_Exercise requirements:_
Exactly as they appear below, repeat the lines from the one with "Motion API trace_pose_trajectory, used" through the one with "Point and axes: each", and no others.

_Stored data:_
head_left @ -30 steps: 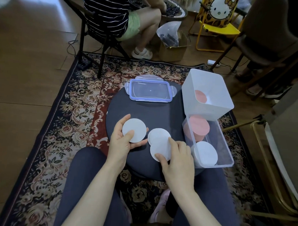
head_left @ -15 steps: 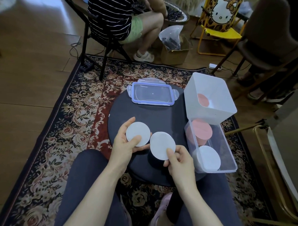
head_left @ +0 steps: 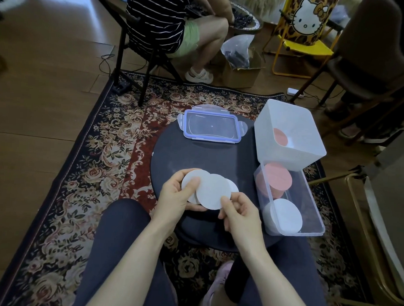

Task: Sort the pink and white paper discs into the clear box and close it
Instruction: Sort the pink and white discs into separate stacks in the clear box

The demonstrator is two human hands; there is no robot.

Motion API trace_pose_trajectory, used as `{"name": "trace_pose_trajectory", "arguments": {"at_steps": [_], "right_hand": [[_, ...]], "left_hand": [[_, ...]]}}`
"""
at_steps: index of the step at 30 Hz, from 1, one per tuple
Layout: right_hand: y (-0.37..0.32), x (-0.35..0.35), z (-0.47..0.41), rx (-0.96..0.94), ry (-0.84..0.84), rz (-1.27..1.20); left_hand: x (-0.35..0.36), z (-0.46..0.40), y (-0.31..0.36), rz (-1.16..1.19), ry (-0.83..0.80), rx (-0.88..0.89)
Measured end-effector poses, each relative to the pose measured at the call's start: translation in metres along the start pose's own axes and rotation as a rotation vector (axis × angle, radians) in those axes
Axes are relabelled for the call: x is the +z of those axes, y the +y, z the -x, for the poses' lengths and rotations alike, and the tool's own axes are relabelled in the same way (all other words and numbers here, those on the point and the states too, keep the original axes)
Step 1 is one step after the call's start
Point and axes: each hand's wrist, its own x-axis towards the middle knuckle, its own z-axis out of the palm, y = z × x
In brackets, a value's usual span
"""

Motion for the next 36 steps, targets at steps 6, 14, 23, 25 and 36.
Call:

_Answer below:_
Motion API trace_pose_trajectory, used as `{"name": "trace_pose_trajectory", "arguments": {"at_steps": [_], "right_hand": [[_, ...]], "left_hand": [[_, ...]]}}`
"""
at_steps: index of the step at 30 Hz, from 1, one per tuple
Layout: right_hand: y (-0.37..0.32), x (-0.35..0.35), z (-0.47..0.41), rx (-0.96..0.94), ry (-0.84..0.84), rz (-1.27..1.20); left_hand: x (-0.35..0.36), z (-0.46..0.40), y (-0.31..0.36), rz (-1.16..1.19), ry (-0.83..0.80), rx (-0.88..0.89)
Measured end-effector poses, each relative to the pose measured at the call's start: translation in metres along the start pose's own axes and rotation as a rotation vector (axis × angle, radians) in those axes
Axes are relabelled for the call: x is the +z of those axes, y the +y, z the -x, for the poses' lengths and rotations alike, and the tool's own axes are relabelled in the same way (all other words and numbers here, those on the point and the states too, keep the original axes)
Step 1 is one step after the call's start
Point and axes: each hand's wrist, its own x-axis towards the middle knuckle, its own z-axis out of the palm, y = z × x

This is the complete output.